Stored items:
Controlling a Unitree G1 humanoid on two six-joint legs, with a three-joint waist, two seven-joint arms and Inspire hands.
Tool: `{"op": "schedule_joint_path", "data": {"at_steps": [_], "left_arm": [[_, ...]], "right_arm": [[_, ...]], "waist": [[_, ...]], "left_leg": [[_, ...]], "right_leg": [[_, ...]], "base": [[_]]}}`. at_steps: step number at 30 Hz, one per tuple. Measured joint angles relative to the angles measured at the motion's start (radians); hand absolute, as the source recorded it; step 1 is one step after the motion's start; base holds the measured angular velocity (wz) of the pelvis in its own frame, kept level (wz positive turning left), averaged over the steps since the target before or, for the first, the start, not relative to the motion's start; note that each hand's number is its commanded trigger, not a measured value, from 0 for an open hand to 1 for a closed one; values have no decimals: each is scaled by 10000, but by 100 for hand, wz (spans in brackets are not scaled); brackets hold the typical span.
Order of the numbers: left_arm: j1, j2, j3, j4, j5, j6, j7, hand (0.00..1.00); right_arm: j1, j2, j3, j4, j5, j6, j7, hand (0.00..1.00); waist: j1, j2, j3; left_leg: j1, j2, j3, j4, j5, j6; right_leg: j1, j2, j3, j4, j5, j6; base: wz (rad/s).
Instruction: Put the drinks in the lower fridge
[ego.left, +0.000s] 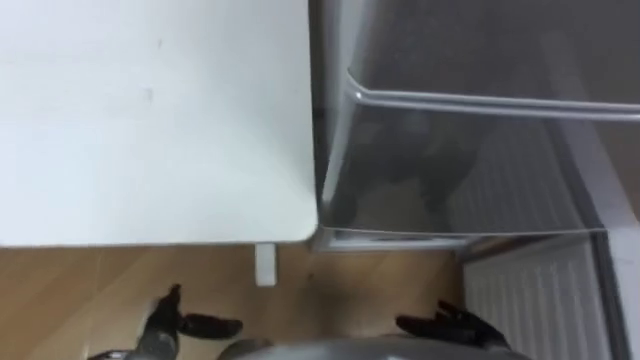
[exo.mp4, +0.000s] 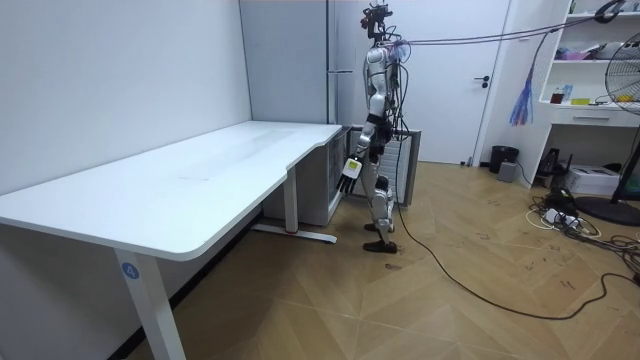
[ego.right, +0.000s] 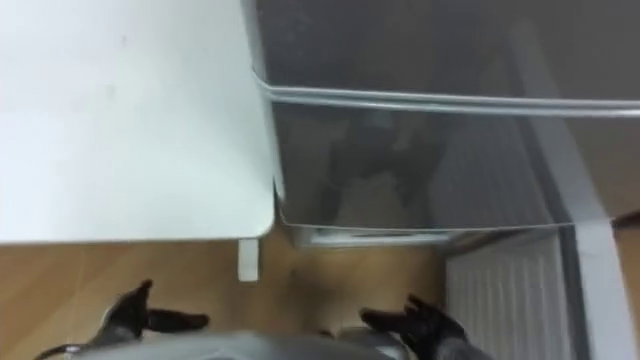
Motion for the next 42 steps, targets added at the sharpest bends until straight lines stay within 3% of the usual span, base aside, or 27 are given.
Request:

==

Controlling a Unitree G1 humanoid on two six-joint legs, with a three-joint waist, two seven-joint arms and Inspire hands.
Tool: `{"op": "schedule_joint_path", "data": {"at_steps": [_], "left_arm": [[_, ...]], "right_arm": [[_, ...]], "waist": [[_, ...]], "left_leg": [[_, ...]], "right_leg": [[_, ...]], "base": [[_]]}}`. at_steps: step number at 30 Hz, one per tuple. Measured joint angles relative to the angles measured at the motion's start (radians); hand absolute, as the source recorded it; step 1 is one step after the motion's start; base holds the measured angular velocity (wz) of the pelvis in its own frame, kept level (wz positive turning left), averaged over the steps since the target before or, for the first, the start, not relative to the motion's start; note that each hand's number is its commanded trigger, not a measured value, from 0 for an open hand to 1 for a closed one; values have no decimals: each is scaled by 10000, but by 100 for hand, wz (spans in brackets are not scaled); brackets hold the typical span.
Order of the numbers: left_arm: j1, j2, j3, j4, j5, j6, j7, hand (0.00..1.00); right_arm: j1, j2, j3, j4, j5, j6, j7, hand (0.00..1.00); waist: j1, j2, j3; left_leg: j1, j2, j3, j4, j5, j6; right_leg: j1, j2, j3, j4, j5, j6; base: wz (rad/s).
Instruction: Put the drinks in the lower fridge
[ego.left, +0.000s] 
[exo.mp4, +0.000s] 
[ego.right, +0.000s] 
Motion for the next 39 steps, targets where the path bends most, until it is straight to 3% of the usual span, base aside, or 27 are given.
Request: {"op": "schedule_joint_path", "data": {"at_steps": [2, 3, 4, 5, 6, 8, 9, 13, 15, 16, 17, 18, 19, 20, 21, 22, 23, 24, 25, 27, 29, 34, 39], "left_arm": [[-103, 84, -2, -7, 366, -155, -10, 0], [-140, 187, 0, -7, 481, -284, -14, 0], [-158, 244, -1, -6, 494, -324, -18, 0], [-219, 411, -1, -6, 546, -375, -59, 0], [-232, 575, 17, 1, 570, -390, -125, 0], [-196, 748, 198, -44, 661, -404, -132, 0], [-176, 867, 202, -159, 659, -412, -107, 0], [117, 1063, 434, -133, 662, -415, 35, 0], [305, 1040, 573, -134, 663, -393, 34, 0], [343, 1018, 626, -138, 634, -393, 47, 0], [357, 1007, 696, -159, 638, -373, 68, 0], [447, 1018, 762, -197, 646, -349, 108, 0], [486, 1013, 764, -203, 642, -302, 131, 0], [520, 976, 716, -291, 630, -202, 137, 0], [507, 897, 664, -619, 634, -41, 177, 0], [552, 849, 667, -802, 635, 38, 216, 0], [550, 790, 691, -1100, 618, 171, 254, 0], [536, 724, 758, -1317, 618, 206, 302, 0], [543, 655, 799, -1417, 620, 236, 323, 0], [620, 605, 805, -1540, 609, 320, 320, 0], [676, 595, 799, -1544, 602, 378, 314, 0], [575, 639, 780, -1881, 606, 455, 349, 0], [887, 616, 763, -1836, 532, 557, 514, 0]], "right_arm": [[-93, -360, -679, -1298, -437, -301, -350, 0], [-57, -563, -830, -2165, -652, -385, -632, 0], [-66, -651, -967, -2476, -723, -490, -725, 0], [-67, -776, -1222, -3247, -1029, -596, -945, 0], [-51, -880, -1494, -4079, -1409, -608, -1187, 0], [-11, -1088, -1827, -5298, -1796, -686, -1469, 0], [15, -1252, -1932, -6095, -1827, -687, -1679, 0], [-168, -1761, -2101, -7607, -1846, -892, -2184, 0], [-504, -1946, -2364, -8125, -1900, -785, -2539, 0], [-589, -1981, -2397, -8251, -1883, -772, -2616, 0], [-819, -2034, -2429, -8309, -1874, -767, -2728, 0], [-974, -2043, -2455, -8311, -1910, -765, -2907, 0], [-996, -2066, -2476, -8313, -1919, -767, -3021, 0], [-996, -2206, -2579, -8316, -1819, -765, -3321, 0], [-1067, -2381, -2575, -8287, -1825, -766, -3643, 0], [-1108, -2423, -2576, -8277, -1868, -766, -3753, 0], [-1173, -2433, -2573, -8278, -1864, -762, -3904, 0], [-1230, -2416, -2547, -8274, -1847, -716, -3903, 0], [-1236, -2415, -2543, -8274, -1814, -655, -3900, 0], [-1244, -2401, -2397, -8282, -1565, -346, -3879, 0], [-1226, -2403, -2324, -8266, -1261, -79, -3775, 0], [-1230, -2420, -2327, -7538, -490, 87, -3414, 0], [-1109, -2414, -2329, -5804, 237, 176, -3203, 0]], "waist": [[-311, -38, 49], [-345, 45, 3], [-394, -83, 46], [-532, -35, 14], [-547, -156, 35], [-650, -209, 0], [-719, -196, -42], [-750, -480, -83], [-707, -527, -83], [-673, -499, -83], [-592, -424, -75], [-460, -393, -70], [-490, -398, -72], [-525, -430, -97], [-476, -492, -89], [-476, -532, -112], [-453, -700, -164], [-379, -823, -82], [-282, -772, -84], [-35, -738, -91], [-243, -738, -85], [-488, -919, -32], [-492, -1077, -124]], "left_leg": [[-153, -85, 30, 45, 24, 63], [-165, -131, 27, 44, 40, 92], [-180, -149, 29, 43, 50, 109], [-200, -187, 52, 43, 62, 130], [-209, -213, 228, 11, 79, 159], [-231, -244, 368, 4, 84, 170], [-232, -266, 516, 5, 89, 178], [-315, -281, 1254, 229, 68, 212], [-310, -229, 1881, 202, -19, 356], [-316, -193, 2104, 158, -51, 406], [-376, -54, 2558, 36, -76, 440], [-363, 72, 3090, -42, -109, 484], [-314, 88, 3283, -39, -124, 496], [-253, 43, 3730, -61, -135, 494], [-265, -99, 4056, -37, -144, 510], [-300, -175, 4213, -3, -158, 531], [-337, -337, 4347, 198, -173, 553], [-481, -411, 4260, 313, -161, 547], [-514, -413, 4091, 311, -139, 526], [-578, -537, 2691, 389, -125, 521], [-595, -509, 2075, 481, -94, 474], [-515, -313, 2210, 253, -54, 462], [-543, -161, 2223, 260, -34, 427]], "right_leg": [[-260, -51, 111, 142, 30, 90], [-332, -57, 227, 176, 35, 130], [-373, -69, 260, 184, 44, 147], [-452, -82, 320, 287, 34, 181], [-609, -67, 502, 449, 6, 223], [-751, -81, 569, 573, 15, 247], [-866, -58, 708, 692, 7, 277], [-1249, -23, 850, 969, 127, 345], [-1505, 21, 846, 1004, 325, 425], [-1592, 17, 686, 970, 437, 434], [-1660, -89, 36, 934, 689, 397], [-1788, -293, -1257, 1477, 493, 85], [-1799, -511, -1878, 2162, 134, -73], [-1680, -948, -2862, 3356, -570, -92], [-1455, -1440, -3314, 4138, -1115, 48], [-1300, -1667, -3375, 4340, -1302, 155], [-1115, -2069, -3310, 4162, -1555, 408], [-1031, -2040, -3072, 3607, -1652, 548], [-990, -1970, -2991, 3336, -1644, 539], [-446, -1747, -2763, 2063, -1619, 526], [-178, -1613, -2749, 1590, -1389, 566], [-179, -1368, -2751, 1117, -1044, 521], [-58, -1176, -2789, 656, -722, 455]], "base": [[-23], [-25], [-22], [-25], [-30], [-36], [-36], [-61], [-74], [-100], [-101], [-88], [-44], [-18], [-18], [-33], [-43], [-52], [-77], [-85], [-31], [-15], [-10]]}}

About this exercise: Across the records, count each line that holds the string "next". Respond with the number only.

Completed exercise: 2